Review by John Le Blanc

San Sebastian International Festival 2021

2021 Nominee Horizons Award for best Film

 

.……..A number of South American films, such as Argentinian director Lucretia Martel’s La Cienaga and The Headless Woman, explore the region’s prevalent exploitation of the working class by the upper middle class. 

……..Manolo Nieto Zas’s third feature, The Employer and the Employee takes a more complex approach, as the agricultural landowners are not merely decadent but having understandable difficulties running their farm business.  Neither are they overly aloof from their workers, as the farm’s patriarch and, especially, his son, Rodrigo exhibit respect towards their employees.  The film pays particular attention to the similarities between the two groups: both Rodrigo and Carlos (the inexperienced working class young man Rodrigo hires) have young families.  Rodrigo himself lacks experience managing the farm.  He also exhibits immaturity in his use of marihuana while Carlos is obsessed with racing horses, a pursuit well beyond his lowly situation.

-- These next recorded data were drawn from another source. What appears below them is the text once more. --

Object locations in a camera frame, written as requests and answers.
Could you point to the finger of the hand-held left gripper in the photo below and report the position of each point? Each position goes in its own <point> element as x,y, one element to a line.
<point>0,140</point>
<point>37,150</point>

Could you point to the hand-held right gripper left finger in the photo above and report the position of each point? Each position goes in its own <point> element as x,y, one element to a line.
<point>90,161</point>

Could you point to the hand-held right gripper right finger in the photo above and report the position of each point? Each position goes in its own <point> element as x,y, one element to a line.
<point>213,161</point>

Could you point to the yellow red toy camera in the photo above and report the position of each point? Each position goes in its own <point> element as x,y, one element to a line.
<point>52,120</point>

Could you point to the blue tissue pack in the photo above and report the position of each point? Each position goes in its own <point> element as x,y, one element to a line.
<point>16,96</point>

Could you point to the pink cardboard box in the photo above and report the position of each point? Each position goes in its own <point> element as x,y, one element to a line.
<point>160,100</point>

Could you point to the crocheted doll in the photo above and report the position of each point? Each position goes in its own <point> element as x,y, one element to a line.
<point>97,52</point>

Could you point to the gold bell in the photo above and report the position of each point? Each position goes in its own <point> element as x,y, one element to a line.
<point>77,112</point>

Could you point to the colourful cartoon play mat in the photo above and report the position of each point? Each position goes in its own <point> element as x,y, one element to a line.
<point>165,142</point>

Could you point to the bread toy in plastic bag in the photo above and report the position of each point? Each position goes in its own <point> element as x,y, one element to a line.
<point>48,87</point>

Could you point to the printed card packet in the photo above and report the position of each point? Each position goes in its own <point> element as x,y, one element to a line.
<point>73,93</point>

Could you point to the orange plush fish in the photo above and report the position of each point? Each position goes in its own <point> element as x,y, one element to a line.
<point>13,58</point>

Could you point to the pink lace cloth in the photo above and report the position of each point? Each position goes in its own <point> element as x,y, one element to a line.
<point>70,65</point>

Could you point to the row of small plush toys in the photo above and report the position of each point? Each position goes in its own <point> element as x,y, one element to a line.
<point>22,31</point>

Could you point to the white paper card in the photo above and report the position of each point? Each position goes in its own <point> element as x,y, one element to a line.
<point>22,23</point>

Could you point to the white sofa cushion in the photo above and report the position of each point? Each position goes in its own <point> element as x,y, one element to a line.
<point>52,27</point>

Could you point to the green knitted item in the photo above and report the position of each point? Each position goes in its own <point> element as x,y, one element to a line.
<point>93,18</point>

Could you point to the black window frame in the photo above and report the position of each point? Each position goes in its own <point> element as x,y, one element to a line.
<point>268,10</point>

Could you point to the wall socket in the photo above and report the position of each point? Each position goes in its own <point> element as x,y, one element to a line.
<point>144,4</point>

……….  When tragedy strikes, the two sides of Uruguay’s social spectrum move toward each other, but the barriers between the classes are not so easily removed. 

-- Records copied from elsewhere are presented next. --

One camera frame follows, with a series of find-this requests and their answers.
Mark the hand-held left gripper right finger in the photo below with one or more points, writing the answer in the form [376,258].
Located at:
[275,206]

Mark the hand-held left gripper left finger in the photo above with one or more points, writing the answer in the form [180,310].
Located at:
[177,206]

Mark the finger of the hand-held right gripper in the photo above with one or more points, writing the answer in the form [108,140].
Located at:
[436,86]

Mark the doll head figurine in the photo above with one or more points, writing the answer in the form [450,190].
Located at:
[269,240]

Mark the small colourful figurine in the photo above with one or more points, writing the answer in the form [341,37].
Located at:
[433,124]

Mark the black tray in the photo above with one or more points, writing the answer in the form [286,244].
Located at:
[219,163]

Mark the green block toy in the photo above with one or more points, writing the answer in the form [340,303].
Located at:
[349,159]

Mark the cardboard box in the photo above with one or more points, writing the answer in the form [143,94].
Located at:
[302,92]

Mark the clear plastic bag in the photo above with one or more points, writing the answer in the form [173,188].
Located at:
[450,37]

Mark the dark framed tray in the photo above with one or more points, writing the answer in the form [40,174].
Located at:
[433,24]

……… So, while the film effectively reveals the common humanity between its two protagonists, Rodrigo and Carlos, it also retains their differences, mirroring the large imbalance between modern life and traditional ways tied to the land that characterizes present-day Uruguay.  In subtly revealing this problematic reality, the film employs some unique metaphors particularly that of the two white horses: one associated with Carlos early in the film and the other, a highly prized thoroughbred belonging to Rodrigo’s father, which becomes the focus of the film’s climax. 

 

Alongside its poetic leanings, the film offers a realistic portrayal of an unglamorous rural Uruguayan life, understating the conflicts in order to have us think more deeply instead of merely engaging our emotions.       

EAMI

Review by john Le Blanc

Rotterdam International Film Festival

2022 Winner

…….EAMI takes us inside the expansive consciousness of the Ayoreo – Totobiegosode indigenous people of the remote, semi-arid Chaco region of western Paraguay.  These people are being driven from the forest that is central to their identity (EAMI means forest/world) by the extreme deforestation practices of colonizers (conones), interestingly represented here by a white woman depicted as performing household chores inside, in contrast to indigenous life situated outside. 

……..In the film, the indigenous people are represented by a young girl, named Eami, and we experience the feelings of grief she endures as she becomes separated from her land and people.  Eami’s experience is framed within a creation story, placing the disaster that has befallen her and her people in the context of how their world began and evolved.

……..Eami herself is identified with the bird deity Asoja (whose wings have been clipped by the deforestation disaster), illustrating the film’s notion that these people live with no boundaries between gods, humans and animals nor between life and death or past, present and future as Eami moves freely among all these levels. 

……..Paz Encina’s third feature, all set in her native Paraguay and dealing with social justice issues, eschews linear plot development and instead offers a series of poetic impressions, featuring monologues and testimonies and some documentary footage and photos, but no dialogue.  Sound also plays a key role in the depiction, with the noise of barking dogs associated with the colonizers and the sound of the forest accompanying the end credits. 

Instead of having the plight of Paraguay’s indigenous forest dwellers explained to them, viewers experience it. In addition, as Encina has explained in interviews, the film has a broader goal of providing viewers from the “developed” world with a glimpse of the coming, more general effects of climate change, spurred on by rampant deforestation:  EAMI’s tragic experience may soon be our own.